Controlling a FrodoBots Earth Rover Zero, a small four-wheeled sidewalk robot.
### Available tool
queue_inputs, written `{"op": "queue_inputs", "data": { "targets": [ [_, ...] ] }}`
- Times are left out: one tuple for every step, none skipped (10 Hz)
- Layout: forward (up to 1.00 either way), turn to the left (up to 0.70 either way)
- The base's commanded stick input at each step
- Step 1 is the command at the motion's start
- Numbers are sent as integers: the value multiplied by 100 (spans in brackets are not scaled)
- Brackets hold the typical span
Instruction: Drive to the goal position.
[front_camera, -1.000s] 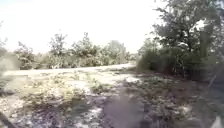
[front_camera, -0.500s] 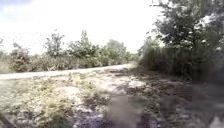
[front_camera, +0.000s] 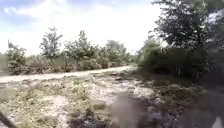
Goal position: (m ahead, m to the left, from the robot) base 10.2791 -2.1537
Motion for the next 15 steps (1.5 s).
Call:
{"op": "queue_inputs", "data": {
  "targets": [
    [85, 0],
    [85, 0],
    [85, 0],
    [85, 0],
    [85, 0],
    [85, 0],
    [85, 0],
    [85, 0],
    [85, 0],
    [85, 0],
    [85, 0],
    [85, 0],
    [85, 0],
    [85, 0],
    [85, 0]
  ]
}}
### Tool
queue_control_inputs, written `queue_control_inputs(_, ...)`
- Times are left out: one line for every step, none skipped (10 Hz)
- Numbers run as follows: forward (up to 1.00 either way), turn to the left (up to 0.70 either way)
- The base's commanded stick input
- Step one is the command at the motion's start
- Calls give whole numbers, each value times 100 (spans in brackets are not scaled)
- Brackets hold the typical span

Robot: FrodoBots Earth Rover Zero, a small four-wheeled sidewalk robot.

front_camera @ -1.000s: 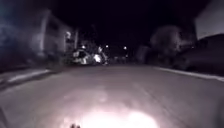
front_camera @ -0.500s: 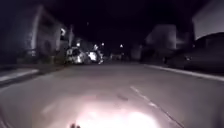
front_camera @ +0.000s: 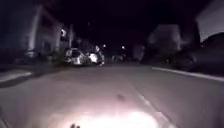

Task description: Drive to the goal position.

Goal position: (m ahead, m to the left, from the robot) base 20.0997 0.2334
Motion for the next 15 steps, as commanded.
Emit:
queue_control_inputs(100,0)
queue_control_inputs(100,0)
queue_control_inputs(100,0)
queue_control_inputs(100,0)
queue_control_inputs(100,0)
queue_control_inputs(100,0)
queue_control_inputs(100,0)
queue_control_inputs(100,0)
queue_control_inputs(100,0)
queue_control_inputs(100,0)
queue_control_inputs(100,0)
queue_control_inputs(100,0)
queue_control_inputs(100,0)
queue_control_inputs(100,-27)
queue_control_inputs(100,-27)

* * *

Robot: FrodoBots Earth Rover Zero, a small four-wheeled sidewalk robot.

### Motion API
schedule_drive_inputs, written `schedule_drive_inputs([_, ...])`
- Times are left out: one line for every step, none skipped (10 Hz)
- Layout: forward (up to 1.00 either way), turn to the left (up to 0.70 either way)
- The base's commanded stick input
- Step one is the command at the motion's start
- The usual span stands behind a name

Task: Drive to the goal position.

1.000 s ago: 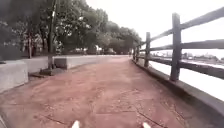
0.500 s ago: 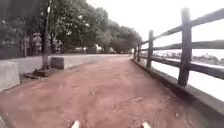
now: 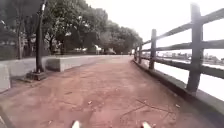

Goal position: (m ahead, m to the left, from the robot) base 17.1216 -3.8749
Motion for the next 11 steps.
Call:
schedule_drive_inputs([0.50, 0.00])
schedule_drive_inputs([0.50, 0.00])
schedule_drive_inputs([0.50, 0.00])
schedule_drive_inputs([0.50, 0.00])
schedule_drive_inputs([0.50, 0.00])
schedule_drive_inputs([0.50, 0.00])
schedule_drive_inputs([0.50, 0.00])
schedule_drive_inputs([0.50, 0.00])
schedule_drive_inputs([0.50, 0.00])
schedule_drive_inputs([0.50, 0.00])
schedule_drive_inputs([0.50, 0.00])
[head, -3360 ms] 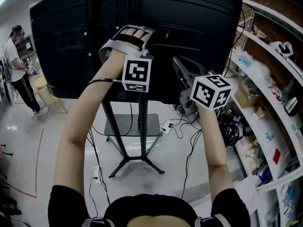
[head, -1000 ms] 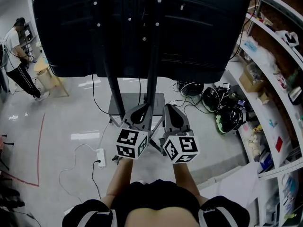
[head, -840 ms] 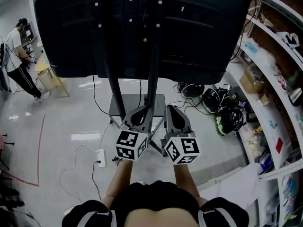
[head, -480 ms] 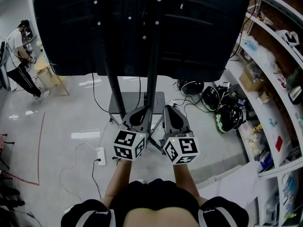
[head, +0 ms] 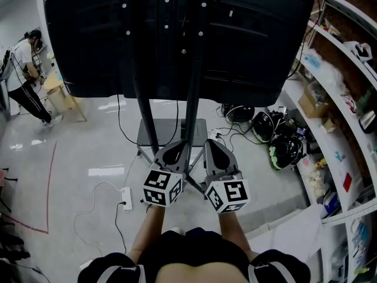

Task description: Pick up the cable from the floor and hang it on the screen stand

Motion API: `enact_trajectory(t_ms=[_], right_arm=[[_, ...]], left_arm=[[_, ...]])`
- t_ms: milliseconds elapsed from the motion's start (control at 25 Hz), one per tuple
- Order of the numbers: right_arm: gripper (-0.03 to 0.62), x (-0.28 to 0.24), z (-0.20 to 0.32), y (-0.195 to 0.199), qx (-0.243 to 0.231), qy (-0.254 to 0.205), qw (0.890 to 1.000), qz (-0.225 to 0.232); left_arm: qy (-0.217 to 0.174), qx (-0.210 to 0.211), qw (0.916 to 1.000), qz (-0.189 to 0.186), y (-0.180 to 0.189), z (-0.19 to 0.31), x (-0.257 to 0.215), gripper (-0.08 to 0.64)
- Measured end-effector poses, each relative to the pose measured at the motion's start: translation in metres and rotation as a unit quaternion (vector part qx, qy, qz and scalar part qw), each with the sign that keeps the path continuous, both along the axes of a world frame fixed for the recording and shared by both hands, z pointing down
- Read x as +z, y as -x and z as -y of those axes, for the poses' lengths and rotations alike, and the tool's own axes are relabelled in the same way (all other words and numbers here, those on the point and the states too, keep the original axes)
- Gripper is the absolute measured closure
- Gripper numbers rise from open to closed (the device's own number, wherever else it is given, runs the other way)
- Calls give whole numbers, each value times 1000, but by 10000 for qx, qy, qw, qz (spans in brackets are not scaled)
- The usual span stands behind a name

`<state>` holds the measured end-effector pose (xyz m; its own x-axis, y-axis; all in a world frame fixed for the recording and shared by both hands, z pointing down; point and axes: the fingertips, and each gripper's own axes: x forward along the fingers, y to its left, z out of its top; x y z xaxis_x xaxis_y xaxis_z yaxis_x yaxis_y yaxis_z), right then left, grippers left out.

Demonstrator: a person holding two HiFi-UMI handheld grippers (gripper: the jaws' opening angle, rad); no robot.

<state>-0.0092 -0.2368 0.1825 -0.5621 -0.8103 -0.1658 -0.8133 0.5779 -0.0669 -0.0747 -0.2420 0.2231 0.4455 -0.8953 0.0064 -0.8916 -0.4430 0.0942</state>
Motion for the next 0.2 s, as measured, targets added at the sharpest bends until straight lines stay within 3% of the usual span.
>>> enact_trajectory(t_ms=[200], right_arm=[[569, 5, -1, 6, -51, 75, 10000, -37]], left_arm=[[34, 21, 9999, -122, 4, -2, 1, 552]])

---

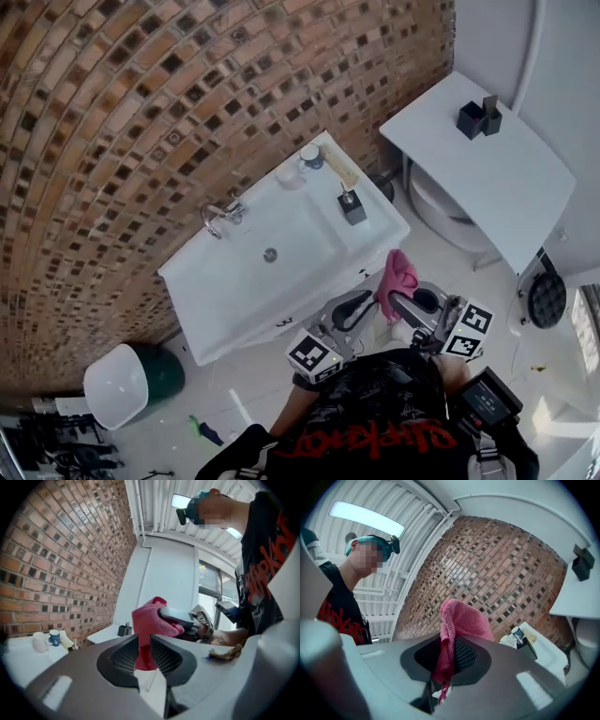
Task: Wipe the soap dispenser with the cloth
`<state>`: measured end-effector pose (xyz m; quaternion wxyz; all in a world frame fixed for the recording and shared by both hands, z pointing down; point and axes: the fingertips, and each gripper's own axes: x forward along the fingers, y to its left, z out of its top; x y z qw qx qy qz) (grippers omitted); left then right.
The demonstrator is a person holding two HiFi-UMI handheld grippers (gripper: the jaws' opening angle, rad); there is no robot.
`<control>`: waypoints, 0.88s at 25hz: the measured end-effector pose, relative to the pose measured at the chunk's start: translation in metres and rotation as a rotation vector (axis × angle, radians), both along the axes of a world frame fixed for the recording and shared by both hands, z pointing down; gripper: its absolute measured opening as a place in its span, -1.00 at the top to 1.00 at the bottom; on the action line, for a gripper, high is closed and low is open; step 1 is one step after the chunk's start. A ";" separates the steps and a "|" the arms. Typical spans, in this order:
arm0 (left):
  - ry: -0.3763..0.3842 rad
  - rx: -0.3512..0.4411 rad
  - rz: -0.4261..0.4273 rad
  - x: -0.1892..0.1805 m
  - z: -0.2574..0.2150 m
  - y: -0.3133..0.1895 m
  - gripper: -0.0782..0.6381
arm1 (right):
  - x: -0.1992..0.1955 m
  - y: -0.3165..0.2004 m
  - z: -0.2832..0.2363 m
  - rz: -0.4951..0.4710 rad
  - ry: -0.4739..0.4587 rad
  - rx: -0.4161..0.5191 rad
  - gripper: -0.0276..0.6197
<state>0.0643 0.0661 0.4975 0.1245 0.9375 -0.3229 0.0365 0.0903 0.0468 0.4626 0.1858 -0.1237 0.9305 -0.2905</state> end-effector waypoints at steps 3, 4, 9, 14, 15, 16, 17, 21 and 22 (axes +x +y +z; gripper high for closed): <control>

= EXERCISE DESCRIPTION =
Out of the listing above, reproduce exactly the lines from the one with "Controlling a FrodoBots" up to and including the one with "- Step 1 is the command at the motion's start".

= SOLUTION TO THIS TASK =
Controlling a FrodoBots Earth Rover Zero, a small four-wheeled sidewalk robot.
### Available tool
queue_inputs, written `{"op": "queue_inputs", "data": { "targets": [ [_, ...] ] }}`
- Times are left out: one tuple for every step, none skipped (10 Hz)
- Layout: forward (up to 1.00 either way), turn to the left (up to 0.70 either way)
- The base's commanded stick input at each step
- Step 1 is the command at the motion's start

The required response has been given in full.